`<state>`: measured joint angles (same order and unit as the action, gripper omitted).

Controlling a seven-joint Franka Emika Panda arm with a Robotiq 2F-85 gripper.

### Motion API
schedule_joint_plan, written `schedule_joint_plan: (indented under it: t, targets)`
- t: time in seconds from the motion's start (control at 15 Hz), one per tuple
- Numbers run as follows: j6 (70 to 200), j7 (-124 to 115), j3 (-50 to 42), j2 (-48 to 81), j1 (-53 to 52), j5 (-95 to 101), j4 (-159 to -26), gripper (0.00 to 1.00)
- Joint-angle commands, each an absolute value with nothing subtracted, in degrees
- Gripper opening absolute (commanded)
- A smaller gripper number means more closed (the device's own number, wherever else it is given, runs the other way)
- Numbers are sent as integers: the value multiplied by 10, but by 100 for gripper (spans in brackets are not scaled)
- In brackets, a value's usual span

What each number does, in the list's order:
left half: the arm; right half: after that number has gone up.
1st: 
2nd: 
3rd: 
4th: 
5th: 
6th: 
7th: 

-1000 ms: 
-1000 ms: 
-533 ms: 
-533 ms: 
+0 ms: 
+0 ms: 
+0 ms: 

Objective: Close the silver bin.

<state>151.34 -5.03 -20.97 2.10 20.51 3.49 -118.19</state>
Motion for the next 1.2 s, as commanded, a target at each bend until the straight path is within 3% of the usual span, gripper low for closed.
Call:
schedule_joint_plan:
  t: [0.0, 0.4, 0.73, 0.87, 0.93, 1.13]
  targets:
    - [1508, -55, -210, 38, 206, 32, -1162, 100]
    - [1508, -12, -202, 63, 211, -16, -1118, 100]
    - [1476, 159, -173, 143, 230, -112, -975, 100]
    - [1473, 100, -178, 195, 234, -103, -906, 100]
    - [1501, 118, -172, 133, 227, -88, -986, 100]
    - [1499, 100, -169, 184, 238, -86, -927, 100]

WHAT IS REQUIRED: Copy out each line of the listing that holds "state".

WRITTEN ANSWER:
`<state>`: measured joint angles (same order and unit as the action, gripper omitted).
<state>151.34 -5.03 -20.97 2.10 20.51 3.49 -118.19</state>

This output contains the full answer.